The 7 Basic Functions of Text Analytics
The 7 Basic Functions of Text Analytics
The 7 Basic Functions of Text Analytics
Text analytics and natural language processing are often portrayed as ultra-complex
computer science functions that can only be understood by trained data scientists.
But the core concepts are pretty easy to understand even if the actual technology is
quite complicated. In this article I’ll review the basic functions of text analytics and
explore how each contributes to deeper natural language processing features.
Quick background: text analytics (also known as text mining) refers to a discipline of
computer science that combines machine learning and natural language processing
(NLP) to draw meaning from unstructured text documents. Text mining is how a
business analyst turns 50,000 hotel guest reviews into specific recommendations;
how a workforce analyst improves productivity and reduces employee turnover; how
healthcare providers and biopharma researchers understand patient experiences;
and much, much more.
Okay, now let’s get down and dirty with how text analytics really works.
There are 7 basic steps involved in preparing an unstructured text document for
deeper analysis:
1. Language Identification
2. Tokenization
3. Sentence Breaking
4. Part of Speech Tagging
5. Chunking
6. Syntax Parsing
7. Sentence Chaining
Each step is achieved on a spectrum between pure machine learning and pure
software rules. Let’s review each step in order, and discuss the contributions of
machine learning and rules-based NLP.
1. Language Identification
Fig. 1 – Lexalytics’ text analytics technology and NLP feature stack, showing the
layers of processing each text document goes through to be transformed into
structured data.
The first step in text analytics is identifying what language the text is written in.
Spanish? Singlish? Arabic? Each language has its own idiosyncrasies, so it’s
important to know what we’re dealing with.
2. Tokenization
Now that we know what language the text is in, we can break it up into
pieces. Tokens are the individual units of meaning you’re operating on. This can can
be words, phonemes, or even full sentences. Tokenization is the process of
breaking down text document apart into those pieces.
In text analytics, tokens are most frequently just words. A sentence of 10 words,
then, would contain 10 tokens. For deeper analytics, however, it’s often useful to
expand your definition of a token. For Lexalytics, tokens can be:
Words
Punctuation (exclamation points intensify sentiment)
Hyperlinks (https://…)
Possessive markers (apostrophes)
3. Sentence Breaking
Once you’ve identified the tokens, you can tell where the sentences end. (See, look
at that period right there, you knew exactly where the sentence ended, didn’t you Dr.
Smart?)
But look again at the second sentence above. Did it end with the period at the end of
“Dr.?”
Now check out the punctuation in that last sentence. There’s a period and a question
mark right at the end of it!
Point is, before you can run deeper text analytics functions (such as syntax parsing),
you must be able to tell where the boundaries are on a sentence. Sometimes it’s a
simple process, and other times… not so much.
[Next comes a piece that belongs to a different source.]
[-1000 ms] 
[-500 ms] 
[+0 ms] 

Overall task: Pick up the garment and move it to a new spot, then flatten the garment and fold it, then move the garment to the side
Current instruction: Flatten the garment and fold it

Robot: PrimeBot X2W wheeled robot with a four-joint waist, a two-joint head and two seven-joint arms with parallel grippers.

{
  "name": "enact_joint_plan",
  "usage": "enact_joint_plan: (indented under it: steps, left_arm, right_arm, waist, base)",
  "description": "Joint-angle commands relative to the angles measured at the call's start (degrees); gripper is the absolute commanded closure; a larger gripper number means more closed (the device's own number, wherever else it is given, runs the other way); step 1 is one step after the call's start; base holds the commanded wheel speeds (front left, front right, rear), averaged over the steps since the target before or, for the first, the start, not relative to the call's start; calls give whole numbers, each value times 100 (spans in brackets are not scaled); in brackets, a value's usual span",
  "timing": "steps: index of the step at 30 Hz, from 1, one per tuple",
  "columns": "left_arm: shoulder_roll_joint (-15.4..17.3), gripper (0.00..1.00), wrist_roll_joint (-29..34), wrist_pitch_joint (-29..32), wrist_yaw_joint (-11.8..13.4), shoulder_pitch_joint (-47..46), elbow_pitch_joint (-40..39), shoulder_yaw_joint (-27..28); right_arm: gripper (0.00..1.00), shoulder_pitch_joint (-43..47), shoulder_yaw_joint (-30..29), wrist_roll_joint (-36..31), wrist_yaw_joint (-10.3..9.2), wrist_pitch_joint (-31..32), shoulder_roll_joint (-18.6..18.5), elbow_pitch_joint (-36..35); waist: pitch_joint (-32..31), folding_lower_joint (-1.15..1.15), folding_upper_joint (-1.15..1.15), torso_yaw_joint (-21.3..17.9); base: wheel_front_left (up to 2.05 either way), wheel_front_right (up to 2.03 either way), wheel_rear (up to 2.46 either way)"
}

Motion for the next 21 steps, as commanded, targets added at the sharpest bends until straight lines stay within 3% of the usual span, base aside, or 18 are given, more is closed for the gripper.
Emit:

Part of Speech tagging (or PoS tagging) is the process of determining the part of
speech of every token in a document, and then tagging it as such.
For example, we use PoS tagging to figure out whether a given token represents a
proper noun or a common noun, or if it’s a verb, an adjective, or something else
entirely.
Part of Speech tagging may sound simple, but much like an onion, you’d be
surprised at the layers involved – and they just might make you cry. At Lexalytics,
due to our breadth of language coverage, we’ve had to train our systems to
understand 93 unique Part of Speech tags.
5. Chunking
Let’s move on to the text analytics function known as Chunking (a few people call
it light parsing, but we don’t). Chunking refers to a range of sentence-breaking
systems that splinter a sentence into its component phrases (noun phrases, verb
phrases, and so on).
Before we move forward, I want to draw a quick distinction between Chunking and
Part of Speech tagging in text analytics.
Chunking will return: [the tall man]_np [is going to quickly walk]_vp [under the
ladder]_pp
6. Syntax Parsing
The syntax parsing sub-function is a way to determine the structure of a sentence.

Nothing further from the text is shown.